Charles Frischer, Chairman of the Board, commented, "This is an exciting day for Aimia stakeholders. We have assembled a world-class board of directors to execute our new strategy, each of whom has purchased Aimia stock in the open market, to oversee our new management team's efforts to create significant value for Aimia's stakeholders. We have successfully executed major cost reductions and restructuring that allows us to move forward as a lean organization focused entirely on creating value. The Loyalty Solutions/Kognitiv merger is the first example of how we plan on unlocking value at Aimia and expect to help shepherd this exciting merger to what we hope will be a successful liquidity event.

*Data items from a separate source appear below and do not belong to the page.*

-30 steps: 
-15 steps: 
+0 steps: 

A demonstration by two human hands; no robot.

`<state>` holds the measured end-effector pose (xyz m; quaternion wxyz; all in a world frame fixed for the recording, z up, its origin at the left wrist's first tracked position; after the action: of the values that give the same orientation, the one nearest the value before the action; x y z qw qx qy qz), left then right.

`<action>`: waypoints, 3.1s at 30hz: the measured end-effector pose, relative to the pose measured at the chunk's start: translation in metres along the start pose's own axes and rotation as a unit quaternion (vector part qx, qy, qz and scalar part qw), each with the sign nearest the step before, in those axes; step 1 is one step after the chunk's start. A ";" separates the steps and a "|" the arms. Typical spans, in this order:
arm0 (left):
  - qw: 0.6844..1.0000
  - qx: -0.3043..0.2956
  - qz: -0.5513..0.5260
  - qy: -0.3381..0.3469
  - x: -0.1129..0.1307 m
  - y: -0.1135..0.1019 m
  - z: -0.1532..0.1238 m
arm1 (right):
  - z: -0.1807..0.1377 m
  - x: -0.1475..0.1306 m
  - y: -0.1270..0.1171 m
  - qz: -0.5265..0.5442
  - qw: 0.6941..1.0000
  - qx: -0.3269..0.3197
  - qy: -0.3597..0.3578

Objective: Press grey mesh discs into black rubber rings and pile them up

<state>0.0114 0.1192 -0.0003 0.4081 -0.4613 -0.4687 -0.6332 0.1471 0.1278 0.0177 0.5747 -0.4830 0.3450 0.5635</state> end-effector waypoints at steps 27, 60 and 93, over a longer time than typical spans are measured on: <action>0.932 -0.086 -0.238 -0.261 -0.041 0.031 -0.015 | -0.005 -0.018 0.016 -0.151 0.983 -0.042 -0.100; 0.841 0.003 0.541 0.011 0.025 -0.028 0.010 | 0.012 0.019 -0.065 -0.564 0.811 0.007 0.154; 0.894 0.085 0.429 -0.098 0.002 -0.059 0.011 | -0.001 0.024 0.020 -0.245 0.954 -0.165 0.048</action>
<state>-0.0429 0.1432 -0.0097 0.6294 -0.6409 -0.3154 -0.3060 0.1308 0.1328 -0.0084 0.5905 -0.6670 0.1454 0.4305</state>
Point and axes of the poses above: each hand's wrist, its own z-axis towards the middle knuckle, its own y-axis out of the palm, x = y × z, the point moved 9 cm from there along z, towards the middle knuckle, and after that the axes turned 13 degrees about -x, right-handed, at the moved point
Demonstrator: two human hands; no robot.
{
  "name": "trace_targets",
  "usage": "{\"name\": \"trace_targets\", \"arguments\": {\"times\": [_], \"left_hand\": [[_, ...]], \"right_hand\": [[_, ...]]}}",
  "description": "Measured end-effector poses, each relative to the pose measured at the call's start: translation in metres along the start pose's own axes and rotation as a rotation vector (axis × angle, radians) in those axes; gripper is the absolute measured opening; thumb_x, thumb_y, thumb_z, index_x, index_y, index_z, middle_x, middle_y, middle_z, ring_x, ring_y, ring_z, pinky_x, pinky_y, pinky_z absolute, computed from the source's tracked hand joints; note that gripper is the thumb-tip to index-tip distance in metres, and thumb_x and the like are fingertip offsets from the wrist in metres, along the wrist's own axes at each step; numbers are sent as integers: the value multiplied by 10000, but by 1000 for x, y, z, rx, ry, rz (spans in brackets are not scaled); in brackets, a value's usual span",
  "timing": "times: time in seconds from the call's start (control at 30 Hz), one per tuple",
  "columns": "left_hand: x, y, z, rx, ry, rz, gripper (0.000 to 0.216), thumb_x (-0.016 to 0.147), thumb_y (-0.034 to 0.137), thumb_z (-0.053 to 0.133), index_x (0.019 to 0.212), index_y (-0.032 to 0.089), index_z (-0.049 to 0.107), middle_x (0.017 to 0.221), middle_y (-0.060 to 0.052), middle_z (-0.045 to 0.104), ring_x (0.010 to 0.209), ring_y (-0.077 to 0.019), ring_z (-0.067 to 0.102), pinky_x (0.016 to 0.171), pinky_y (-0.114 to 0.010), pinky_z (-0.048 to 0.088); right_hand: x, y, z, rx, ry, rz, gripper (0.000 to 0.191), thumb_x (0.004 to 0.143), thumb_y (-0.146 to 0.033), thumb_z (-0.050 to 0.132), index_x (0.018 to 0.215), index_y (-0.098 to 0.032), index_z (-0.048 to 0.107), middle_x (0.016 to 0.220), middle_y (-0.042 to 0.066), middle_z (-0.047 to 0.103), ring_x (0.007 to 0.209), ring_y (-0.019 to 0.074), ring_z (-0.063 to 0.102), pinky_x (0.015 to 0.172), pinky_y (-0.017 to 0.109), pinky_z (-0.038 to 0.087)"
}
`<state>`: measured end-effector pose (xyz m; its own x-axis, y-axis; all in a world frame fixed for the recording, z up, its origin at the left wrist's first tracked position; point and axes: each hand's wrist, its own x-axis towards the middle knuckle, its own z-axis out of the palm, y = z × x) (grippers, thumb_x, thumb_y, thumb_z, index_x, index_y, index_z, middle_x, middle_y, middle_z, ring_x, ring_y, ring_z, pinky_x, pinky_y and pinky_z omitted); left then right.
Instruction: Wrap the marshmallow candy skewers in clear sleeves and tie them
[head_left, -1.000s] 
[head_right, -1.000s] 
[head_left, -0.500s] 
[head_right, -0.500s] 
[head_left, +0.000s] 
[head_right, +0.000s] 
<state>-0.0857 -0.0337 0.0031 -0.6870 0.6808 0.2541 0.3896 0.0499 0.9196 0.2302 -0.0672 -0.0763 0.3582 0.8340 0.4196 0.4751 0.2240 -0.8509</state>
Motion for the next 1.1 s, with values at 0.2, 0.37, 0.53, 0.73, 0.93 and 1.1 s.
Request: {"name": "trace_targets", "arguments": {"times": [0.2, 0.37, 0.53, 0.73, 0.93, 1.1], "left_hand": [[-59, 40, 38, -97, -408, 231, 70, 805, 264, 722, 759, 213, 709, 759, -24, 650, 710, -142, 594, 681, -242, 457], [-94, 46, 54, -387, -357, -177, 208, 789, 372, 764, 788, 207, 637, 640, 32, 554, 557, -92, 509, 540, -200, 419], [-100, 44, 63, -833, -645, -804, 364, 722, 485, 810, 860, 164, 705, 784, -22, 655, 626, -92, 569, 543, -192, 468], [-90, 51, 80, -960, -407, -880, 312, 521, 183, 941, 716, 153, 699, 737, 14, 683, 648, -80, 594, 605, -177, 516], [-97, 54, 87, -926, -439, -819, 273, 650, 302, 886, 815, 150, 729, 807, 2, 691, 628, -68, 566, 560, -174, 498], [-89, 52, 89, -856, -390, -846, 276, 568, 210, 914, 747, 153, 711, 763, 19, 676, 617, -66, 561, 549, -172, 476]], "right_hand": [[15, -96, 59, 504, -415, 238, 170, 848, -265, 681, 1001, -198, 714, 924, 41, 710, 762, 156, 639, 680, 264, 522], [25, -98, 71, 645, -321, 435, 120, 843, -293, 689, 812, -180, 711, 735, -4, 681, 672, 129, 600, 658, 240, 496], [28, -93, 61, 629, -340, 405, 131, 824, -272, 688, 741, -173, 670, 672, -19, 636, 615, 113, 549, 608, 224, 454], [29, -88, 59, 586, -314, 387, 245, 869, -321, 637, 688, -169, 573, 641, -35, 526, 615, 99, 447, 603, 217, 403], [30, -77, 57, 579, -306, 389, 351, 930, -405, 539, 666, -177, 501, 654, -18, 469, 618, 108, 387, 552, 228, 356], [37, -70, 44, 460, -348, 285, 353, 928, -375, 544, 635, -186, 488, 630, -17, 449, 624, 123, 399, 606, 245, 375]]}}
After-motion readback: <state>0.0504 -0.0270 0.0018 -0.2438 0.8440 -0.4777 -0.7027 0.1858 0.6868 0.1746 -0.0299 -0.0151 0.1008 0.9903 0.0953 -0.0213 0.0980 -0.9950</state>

The MB acquisition provides accretive cash flow benefits, and allows Aimia to appoint Philip Mittleman, a highly capable CEO, to implement our new corporate strategy, and adds the expertise of Chris Mittleman in helping to identify targets for successful deployment of our cash."
AIMIA FORMS INVESTMENT COMMITTEE
As previously announced, Aimia's board of directors has formed an ad hoc Investment Committee consisting of Charles Frischer, Philip Mittleman, Michael Lehmann (Chairman), and Jordan Teramo to oversee the company's investments. Chris Mittleman will be added to this committee upon the closing of the Mittleman Brothers transaction. Members of the ad hoc Investment Committee are highly skilled in capital allocation with decades of experience as professional investment managers with discernible track records of success.
ACQUIRES INVESTMENT MANAGER MITTLEMAN BROTHERS, LLC
In an accretive transaction, Aimia has signed a definitive agreement to acquire Mittleman Brothers LLC ("MB"). Mittleman Brothers LLC owns Mittleman Investment Management, LLC ("MIM"), an SEC-registered investment adviser that provides discretionary portfolio management to institutional investors and high-net-worth individuals. Mittleman Brothers LLC is a well-respected value investor with a Composite track record that ranks in the top 1% of Informa Investment Solutions' PSN Global Equity Universe over the last 17-years ending 12/31/19*. The purchase price consists of US $5 million in cash and 4 million shares of Aimia stock, of which 2,667,667 shares are held back for earnout and performance related targets, namely a significant increase in MIM's assets under management and/or Aimia's share price trading at a weighted average of C $6.00/share or higher over a consecutive 20 day trading period. All shares received by Philip and Christopher Mittleman as consideration for the acquisition will be subject to five year lockup agreements. Christopher Mittleman will become Chief Investment Officer and will join Aimia's Board of Directors and its ad hoc investment committee upon closing of the transaction.
"The platform and expertise that the Mittleman Brothers acquisition brings to Aimia will give us additional capabilities that we need to execute our new strategy, supported by a successful ongoing business with a positive cash flow," stated Charles Frischer, "Our board of directors is particularly pleased by the high degree of alignment between the principles of the Mittleman Brothers team and our long-term, value creation approach."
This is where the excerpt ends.